Print exactly the lines below between the line holding "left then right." and the line holding "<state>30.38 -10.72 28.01", inclusive, and nothing more.
= = =
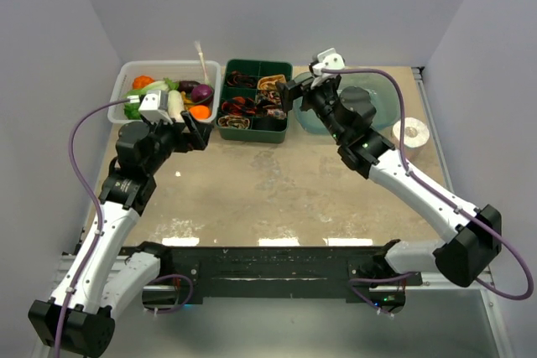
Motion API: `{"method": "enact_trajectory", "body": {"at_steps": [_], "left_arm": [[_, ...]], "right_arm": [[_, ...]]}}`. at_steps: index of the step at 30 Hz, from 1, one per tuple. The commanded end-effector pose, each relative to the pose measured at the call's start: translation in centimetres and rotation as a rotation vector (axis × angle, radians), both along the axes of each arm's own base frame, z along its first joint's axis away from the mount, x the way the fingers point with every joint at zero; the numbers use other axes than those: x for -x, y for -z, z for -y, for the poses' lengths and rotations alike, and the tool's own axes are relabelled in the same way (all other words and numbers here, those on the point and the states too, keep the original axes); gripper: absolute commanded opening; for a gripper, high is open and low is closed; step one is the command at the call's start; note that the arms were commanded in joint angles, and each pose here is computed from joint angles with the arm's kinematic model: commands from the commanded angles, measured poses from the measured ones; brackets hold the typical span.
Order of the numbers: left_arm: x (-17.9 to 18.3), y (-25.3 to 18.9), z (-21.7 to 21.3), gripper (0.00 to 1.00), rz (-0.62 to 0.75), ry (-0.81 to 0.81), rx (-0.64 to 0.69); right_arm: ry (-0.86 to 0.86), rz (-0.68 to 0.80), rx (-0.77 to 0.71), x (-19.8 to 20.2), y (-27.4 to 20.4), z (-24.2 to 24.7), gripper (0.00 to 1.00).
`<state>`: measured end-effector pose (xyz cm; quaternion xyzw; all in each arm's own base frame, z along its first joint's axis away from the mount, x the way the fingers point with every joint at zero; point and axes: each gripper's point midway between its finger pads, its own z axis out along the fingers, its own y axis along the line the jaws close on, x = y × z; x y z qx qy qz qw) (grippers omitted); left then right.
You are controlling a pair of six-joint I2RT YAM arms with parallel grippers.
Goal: Roll the ties
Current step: Reset both arms
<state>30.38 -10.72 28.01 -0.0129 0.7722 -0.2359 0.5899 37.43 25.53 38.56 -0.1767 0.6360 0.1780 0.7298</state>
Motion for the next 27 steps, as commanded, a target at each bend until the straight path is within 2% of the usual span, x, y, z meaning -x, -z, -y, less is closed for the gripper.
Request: {"method": "enact_trajectory", "body": {"at_steps": [1,14,21,26,27], "left_arm": [[-0.2,-1.8,0.3,0.95,0.061,0.008,0.048],[0.3,-1.9,-0.5,0.95,0.086,-0.037,0.073],[-0.4,-0.9,-1.7,0.95,0.056,-0.133,0.101],[-0.6,0.1,-2.2,0.94,0.064,-0.169,0.118],[-0.7,0.1,-3.0,0.95,0.082,-0.216,0.125]], "right_arm": [[0.041,0.018,-0.032,0.1,-0.7,1.0,0.99],[-0.058,-0.065,-0.164,2.9,1.2,0.6,0.99],[-0.101,-0.071,-0.247,4.8,0.7,1.0,0.99],[-0.089,-0.071,-0.234,5.2,1.0,1.7,0.99],[-0.069,-0.076,-0.228,5.2,1.2,2.0,0.99]]}}
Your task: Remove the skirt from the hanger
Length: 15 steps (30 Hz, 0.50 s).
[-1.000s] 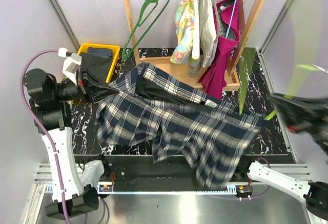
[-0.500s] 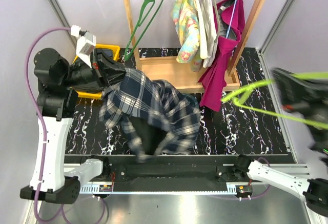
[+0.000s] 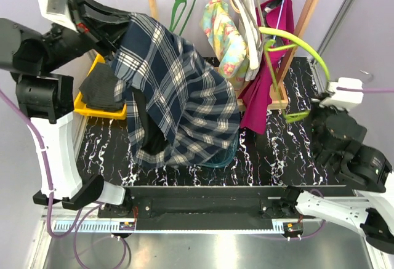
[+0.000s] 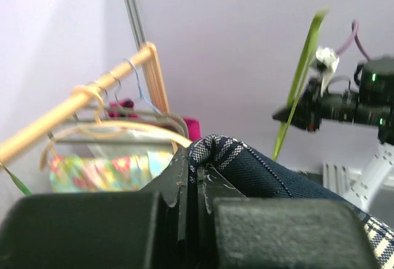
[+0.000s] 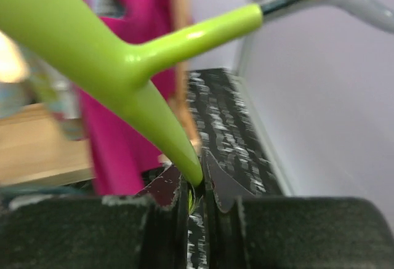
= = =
▶ [Expected answer]:
`<state>`: measured end-effector pose (xyz cm; quaternion xyzw; all in each arm's own base frame, z along its first joint's axis away from the mount, x the way the fingers point with every joint at zero; point and axes: each gripper's point midway between its finger pads, its own z axis out along the fingers, its own y axis along the line the jaws close on, x = y × z; x y z qx qy qz qw) (grippers omitted); left then right.
You are controlling a pair of six-joint I2RT YAM arms with parallel grippers.
Goal: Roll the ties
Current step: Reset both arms
<state>30.38 -10.72 28.01 -0.0129 0.7722 -0.2359 0.5899 37.43 25.53 38.56 -0.1767 0.6360 0.1780 0.7298</state>

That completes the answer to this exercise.